Sejarah Kabupaten Halmahera Selatan berawal dari sejarah tentang “Jazirat al-Mulk”, yaitu nama kepulauan di ufuk timur bagian utara dari kepulauan Indonesia. Istilah “Jazirat al-Mulk” yang diberikan para saudagar Arab ini mempunyai arti: negeri raja-raja. Selain itu, dikenal juga, istilah “Jazirah tuil Jabal Mulku“ dengan Pulau Halmahera sebagai pulau induk di kawasan ini.

Dari kata Muluk dan Mulku inilah yang kemudian menjadi Moluco menurut ucapan dan outografi orang Portugis, Moluken menurut orang Belanda dan terakhir orang Indonesia sendiri menyebutnya Maluku.

Catatan sejarah tentang “Jazirah tuil Jabal Mulku“ berlanjut dengan kemunculan Kesultanan Moloku Kie Raha (Kesultanan Empat Gunung di Maluku) yang terdiri atas:

1. Kesultanan Bacan

2. Kesultanan Jailolo

3. Kesultanan Tidore

4. Kesultanan Ternate

Bacan, arti harfiahnya adalah:(mem-) baca. Kesultanan Bacan adalah suatu kerajaan yang berpusat di Pulau Bacan, Kepulauan Maluku. Sultan Bacan yang pertama adalah Sultan Muhammad Bakir yang berkuasa pada tahun 1235 hingga 1265 dan telah memeluk agama Islam, yang memindahkan pusat kesultanannya dari Pulau Makian ke Pulau Kasiruta. Pada masa pemerintahan Sultan Alauddin, pusat pemerintahan Kesultanan Bacan dipindahkan dari Pulau Kasiruta ke Pulau Bacan hingga saat ini. Meski berada di Maluku, wilayahnya cukup luas hingga ke wilayah Papua.

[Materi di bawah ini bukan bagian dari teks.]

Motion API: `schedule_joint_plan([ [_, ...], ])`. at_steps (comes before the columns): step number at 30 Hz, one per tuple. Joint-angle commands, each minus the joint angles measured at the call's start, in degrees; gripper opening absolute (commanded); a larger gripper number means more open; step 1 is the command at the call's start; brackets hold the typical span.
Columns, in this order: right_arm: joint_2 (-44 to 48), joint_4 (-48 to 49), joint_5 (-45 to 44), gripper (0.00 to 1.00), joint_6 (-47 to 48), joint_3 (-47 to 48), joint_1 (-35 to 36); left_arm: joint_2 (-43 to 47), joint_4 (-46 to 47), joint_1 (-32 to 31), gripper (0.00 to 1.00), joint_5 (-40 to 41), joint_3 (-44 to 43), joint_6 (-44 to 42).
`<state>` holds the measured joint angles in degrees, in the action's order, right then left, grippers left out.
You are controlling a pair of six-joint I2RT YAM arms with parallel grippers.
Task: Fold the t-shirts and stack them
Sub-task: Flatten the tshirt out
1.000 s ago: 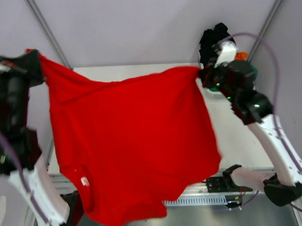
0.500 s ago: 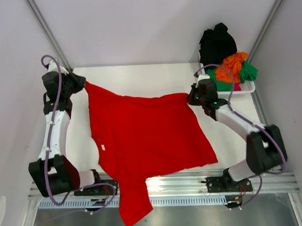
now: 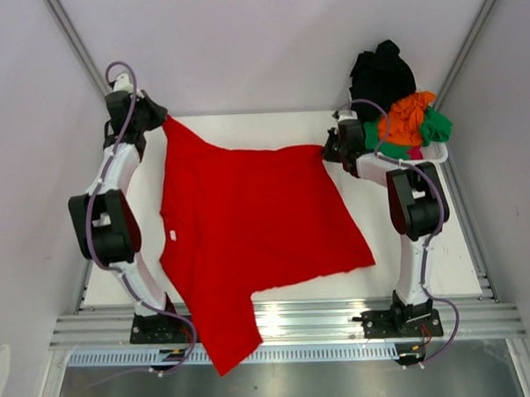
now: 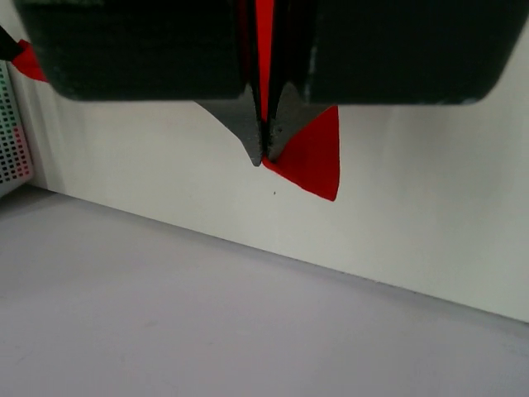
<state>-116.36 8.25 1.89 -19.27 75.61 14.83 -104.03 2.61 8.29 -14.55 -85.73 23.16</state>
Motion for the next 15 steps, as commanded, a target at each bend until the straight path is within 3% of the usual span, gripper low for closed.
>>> schedule_joint_plan([
  [1,-4.2,2.0,1.4,0.0,2.8,8.2,-1.5,-4.1,2.0,-2.7,0.01,3.7,-8.4,-1.5],
  [11,-18.0,-6.3,1.4,0.0,10.6,29.4,-4.3,-18.4,-1.5,-4.9,0.01,7.5,-24.9,-1.7],
  [12,-20.4,-8.1,2.2,0.0,13.4,34.8,-4.6,-21.2,-1.8,-5.0,0.0,8.0,-26.8,-1.7],
  [15,-22.8,-11.3,3.0,0.0,15.8,38.0,-5.2,-22.5,-2.2,-5.0,0.01,8.1,-29.4,-1.8],
])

ultan Ternate yaitu Sultan Mudaffar Syah menyatakan bahwa makna dari “bacan” atau “mem-baca” adalah memasukkan sesuatu, atau usaha sadar yang dilakukan seseorang untuk memasukkan sesuatu ke dalam otaknya untuk menjadi pengetahuan. Makna tersebut tidak bisa dilepaskan juga dengan tugas dan fungsi Sultan Bacan dalam Kesultanan Moloku Kie Raha yaitu memasok logistik.